La peur du dissensus et la gestion des passions

Pour Spinoza, la politique est indissociable d’une théorie des passions. Un pouvoir qui gouverne par la peur cherche à neutraliser les affects négatifs en contrôlant les discours et les représentations. À l’inverse, un pouvoir rationnel s’efforce de transformer les passions tristes en affects actifs, notamment par l’éducation, le débat et la reconnaissance des différences. En Côte d’Ivoire, la mémoire des crises politiques passées semble encore peser lourdement sur la gestion du pluralisme intellectuel. La crainte du désordre conduit parfois à une méfiance excessive envers les voix critiques. Pourtant, selon Spinoza, le dissensus n’est pas un danger en soi ; il devient dangereux seulement lorsqu’il est réprimé au lieu d’être intégré dans un cadre institutionnel de discussion rationnelle.

Université, savoir et pouvoir

L’université devrait être, dans une démocratie, le lieu par excellence de la liberté intellectuelle. Or, le monde universitaire ivoirien souffre d’un manque de reconnaissance institutionnelle et d’une faible articulation avec les politiques publiques. Les chercheurs produisent des analyses fines des réalités sociales, juridiques et économiques, mais ces travaux peinent à influencer réellement la décision politique. Spinoza aurait vu dans cette situation une perte de puissance collective. En négligeant le savoir critique, l’État se prive d’un instrument essentiel de compréhension de la société. Il gouverne alors davantage par approximation que par connaissance adéquate des causes.
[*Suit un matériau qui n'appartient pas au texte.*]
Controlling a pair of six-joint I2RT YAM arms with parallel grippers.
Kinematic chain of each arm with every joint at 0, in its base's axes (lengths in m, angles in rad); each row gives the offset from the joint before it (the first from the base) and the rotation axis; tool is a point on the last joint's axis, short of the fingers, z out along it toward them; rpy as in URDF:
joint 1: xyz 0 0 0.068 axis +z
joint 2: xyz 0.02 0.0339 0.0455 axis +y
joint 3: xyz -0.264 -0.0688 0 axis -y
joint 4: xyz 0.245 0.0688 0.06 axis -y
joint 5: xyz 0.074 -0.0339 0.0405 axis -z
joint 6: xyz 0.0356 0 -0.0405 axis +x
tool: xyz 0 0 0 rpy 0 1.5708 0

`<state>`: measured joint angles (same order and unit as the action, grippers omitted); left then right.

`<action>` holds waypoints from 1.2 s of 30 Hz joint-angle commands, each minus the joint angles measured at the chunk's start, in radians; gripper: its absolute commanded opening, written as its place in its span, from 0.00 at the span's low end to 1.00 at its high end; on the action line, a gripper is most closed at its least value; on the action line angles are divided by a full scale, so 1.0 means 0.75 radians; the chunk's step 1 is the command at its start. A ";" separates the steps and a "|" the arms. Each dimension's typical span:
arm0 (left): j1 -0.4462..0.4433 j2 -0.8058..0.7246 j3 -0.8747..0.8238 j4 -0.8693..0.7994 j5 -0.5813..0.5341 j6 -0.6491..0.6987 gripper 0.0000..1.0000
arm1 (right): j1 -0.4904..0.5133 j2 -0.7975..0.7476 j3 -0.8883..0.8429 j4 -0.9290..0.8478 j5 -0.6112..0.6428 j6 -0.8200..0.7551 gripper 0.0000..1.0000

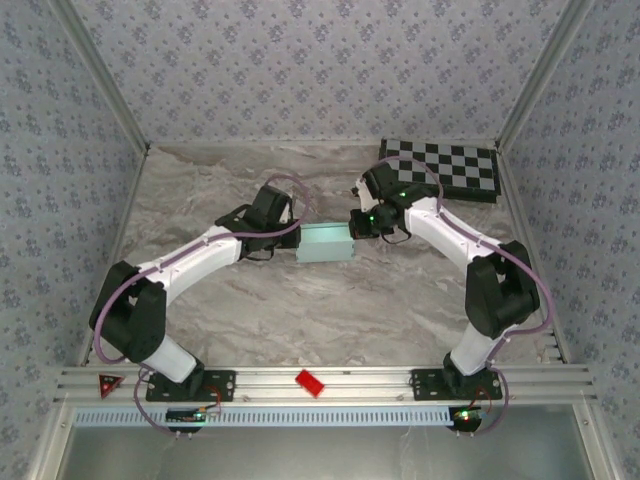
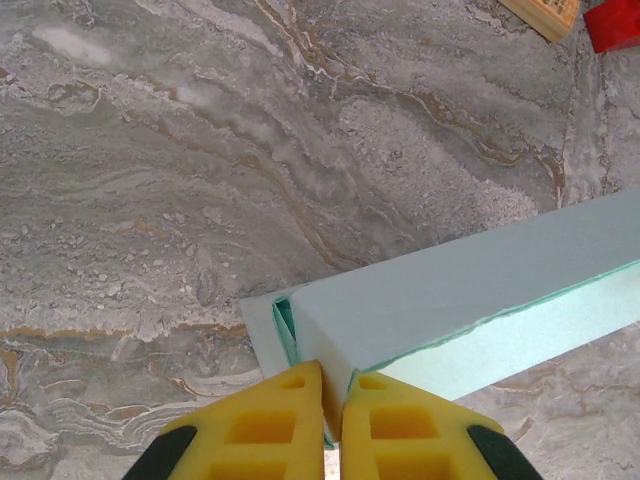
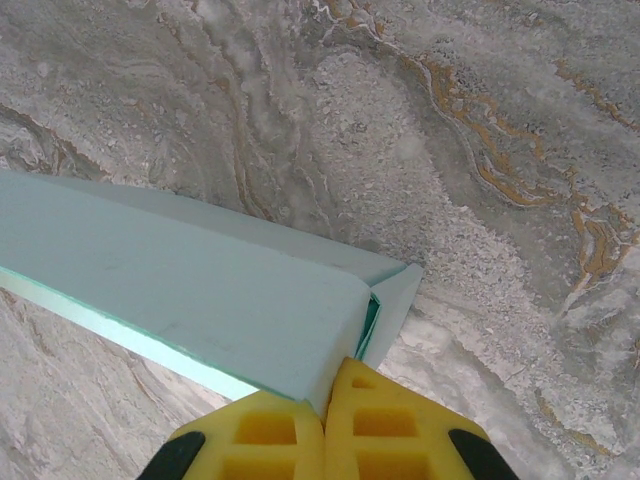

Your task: Fold the paper box

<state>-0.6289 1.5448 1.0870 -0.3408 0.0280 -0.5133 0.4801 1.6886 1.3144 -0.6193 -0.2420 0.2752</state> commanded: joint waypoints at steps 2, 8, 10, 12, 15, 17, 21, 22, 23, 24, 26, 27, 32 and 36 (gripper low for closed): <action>-0.031 0.009 -0.056 -0.099 0.023 0.001 0.09 | 0.037 0.009 -0.067 -0.076 -0.012 -0.005 0.06; -0.040 0.017 -0.064 -0.103 0.004 -0.001 0.10 | 0.052 -0.004 -0.093 -0.066 0.033 -0.004 0.06; -0.044 0.021 -0.064 -0.104 0.001 -0.003 0.10 | 0.057 -0.008 -0.103 -0.059 0.044 -0.003 0.06; -0.047 0.024 -0.062 -0.106 -0.009 -0.003 0.10 | 0.059 -0.010 -0.108 -0.054 0.054 -0.001 0.06; -0.049 0.029 -0.060 -0.114 -0.025 -0.005 0.10 | 0.065 -0.016 -0.116 -0.042 0.077 0.003 0.06; -0.052 0.033 -0.060 -0.118 -0.037 -0.005 0.10 | 0.072 -0.014 -0.120 -0.035 0.096 0.005 0.06; -0.055 0.037 -0.060 -0.122 -0.051 -0.009 0.12 | 0.082 -0.009 -0.126 -0.034 0.124 0.007 0.06; -0.057 0.037 -0.060 -0.125 -0.050 -0.010 0.12 | 0.087 -0.008 -0.128 -0.035 0.132 0.008 0.06; -0.056 0.038 -0.059 -0.126 -0.052 -0.011 0.13 | 0.091 -0.008 -0.131 -0.034 0.136 0.009 0.06; -0.059 0.037 -0.059 -0.126 -0.053 -0.009 0.13 | 0.093 -0.010 -0.134 -0.035 0.141 0.009 0.06; -0.059 0.036 -0.061 -0.125 -0.056 -0.009 0.14 | 0.098 -0.015 -0.142 -0.028 0.152 0.011 0.06; -0.061 0.035 -0.061 -0.124 -0.056 -0.009 0.15 | 0.101 -0.017 -0.144 -0.027 0.155 0.013 0.06; -0.065 0.031 -0.059 -0.123 -0.058 -0.004 0.16 | 0.108 -0.037 -0.151 -0.019 0.177 0.016 0.07; -0.065 0.021 -0.042 -0.132 -0.064 0.005 0.18 | 0.106 -0.061 -0.151 -0.018 0.178 0.021 0.09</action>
<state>-0.6662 1.5410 1.0676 -0.3557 -0.0277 -0.5140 0.5461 1.6405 1.2385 -0.5480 -0.0917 0.2760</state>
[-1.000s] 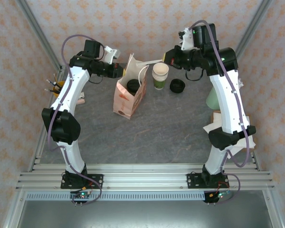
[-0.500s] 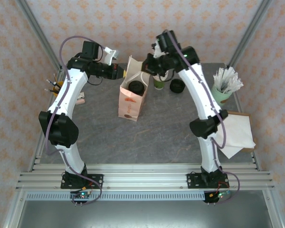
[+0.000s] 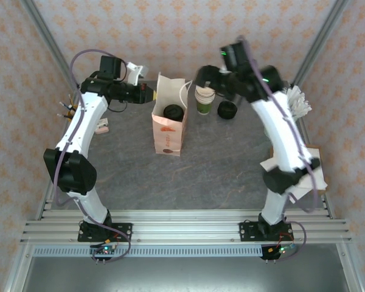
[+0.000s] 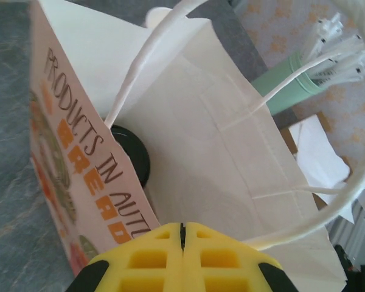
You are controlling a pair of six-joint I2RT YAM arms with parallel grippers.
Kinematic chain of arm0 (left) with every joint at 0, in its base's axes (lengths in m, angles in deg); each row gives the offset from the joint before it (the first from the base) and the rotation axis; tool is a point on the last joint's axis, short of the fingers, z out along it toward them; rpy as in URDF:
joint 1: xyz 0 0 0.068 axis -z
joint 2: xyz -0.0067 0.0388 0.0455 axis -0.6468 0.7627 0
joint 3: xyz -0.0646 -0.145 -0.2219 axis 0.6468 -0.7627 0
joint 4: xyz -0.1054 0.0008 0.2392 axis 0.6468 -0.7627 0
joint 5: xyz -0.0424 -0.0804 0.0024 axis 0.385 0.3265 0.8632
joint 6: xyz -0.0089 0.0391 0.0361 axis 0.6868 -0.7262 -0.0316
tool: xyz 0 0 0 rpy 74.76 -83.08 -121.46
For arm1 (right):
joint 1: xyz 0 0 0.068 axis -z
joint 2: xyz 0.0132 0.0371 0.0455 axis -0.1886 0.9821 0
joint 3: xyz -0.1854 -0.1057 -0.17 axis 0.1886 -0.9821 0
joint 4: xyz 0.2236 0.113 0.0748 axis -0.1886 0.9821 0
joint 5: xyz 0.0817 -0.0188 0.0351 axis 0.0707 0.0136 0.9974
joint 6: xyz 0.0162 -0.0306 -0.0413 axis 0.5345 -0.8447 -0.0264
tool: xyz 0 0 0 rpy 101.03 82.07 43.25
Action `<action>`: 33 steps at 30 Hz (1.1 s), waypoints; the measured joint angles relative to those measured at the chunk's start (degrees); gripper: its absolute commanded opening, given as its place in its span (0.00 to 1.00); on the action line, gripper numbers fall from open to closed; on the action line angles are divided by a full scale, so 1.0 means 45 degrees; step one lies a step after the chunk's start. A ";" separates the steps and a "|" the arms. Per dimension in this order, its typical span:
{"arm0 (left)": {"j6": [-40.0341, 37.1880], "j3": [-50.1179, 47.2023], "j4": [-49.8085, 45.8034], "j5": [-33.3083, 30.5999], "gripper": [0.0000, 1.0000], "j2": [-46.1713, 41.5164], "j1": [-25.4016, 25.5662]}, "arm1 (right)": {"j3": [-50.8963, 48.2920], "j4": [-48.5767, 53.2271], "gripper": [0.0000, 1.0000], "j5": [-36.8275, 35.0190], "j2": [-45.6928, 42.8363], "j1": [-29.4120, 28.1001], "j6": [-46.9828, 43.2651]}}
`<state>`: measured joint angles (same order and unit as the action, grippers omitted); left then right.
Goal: Pack the takeout coffee
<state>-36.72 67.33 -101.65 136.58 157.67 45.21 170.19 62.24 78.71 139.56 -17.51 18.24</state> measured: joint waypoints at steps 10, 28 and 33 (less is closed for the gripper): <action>0.1205 -0.1413 0.0457 -0.1336 0.57 -0.2642 -0.0612 | -1.3959 0.0651 0.99 -0.1651 -1.1200 0.6450 0.4274; 0.3410 -0.4911 0.2016 -0.5362 1.00 -0.5163 -0.0617 | -2.3567 -0.7169 0.82 -0.0743 -1.2560 0.6625 1.3692; 0.3366 -0.4911 0.2021 -0.5765 1.00 -0.5421 -0.0617 | -2.3712 -0.7295 0.43 -0.1593 -1.2667 0.6630 1.3721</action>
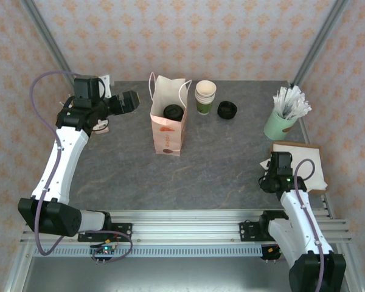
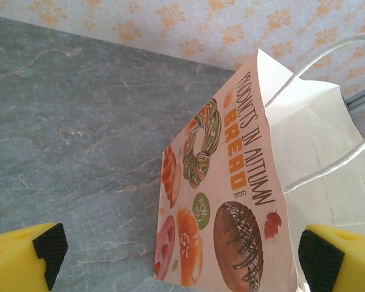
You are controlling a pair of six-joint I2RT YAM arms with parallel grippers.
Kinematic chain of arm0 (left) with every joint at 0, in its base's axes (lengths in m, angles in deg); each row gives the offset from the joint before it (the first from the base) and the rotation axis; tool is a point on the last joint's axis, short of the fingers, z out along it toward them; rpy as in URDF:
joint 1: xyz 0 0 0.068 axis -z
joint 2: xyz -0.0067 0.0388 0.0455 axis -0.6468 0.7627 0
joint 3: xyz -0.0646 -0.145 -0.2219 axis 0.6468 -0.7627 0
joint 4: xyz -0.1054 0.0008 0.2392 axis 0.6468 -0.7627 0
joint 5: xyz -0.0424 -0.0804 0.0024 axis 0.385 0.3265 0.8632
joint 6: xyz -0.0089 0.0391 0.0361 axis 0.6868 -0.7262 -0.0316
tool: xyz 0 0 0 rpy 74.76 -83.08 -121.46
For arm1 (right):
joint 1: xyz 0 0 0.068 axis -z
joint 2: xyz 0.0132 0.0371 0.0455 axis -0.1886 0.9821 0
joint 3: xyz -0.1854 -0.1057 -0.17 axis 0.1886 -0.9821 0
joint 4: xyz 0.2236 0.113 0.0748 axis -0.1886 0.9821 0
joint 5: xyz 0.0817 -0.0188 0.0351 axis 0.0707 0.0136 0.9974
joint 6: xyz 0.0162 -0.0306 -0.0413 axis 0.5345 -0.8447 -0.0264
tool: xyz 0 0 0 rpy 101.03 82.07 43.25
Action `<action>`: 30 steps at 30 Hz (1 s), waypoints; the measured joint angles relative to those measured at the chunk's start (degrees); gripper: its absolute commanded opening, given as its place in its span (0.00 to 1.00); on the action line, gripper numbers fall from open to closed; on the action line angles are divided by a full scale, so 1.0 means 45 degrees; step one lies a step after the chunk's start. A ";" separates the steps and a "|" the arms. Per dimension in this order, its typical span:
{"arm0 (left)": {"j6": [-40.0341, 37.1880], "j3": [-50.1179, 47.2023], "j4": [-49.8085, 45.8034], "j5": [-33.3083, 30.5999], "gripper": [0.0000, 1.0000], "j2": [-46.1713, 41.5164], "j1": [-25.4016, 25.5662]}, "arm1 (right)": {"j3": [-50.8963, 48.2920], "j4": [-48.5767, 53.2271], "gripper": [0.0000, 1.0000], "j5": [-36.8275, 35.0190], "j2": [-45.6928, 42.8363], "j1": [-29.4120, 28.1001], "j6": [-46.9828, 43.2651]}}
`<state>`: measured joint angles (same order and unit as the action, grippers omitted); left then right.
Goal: Pack the takeout coffee
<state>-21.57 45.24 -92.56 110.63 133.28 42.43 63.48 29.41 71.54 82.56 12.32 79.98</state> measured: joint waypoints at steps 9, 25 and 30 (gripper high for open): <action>-0.0107 0.0000 0.0000 -0.0316 1.00 -0.0019 0.0000 | 0.0884 0.1214 0.08 -0.0321 -0.0865 0.0000 -0.1049; -0.0423 -0.0330 0.0194 -0.0491 1.00 -0.0204 0.0000 | 0.0447 0.0510 0.93 0.0175 -0.0296 -0.0005 -0.0729; -0.0423 -0.0379 0.0219 -0.0491 1.00 -0.0209 0.0000 | -0.0005 -0.1263 0.89 -0.0005 0.1855 -0.0005 -0.0845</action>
Spinoza interpelle le pouvoir ivoirien

À la lumière de la philosophie spinoziste, l’interpellation du gouvernement Ouattara ne relève pas d’une opposition idéologique, mais d’une exigence rationnelle. Un État fort n’est pas celui qui réduit au silence les intellectuels, mais celui qui accepte d’être questionné par eux. La liberté de philosopher n’affaiblit pas l’autorité ; elle la rend plus juste et plus durable. Spinoza inviterait le pouvoir ivoirien à repenser sa relation aux intellectuels non comme un rapport de contrôle, mais comme un partenariat critique. Il s’agirait de créer de véritables espaces de délibération, d’intégrer les chercheurs dans l’élaboration des politiques publiques et de reconnaître la valeur intrinsèque de la pensée indépendante.

Conclusion

Dire que la politique ivoirienne n’est pas en faveur des intellectuels, ce n’est pas nier les efforts accomplis en matière de développement ou de stabilité institutionnelle. C’est souligner une lacune structurelle : l’insuffisante reconnaissance de la pensée critique comme ressource politique. Spinoza nous rappelle que la liberté intellectuelle n’est pas un luxe, mais une condition de la rationalité étatique. Si la Côte d’Ivoire aspire à une démocratie pleinement accomplie, elle ne peut se contenter d’une gouvernance technocratique. Elle doit réhabiliter l’intellectuel comme acteur central du débat public. En ce sens, Spinoza interpelle le gouvernement Ouattara non pour le condamner, mais pour l’inviter à franchir un seuil décisif : celui d’un pouvoir qui ose penser avec ses intellectuels plutôt que de gouverner sans eux.

N'Dré Sam BEUGRE

N’Dré Sam Beugré, chercheur en philosophie et doctorant en droit international (3ème année), concentre ses recherches sur l’histoire et le développement de la philosophie moderne et contemporaine, ainsi que sur l’interprétation et l’actualisation des idées de philosophes majeurs (Spinoza, Lévinas, Nussbaum, Butler, Marion, Patočka) au regard des questions éthiques, politiques et métaphysiques actuelles.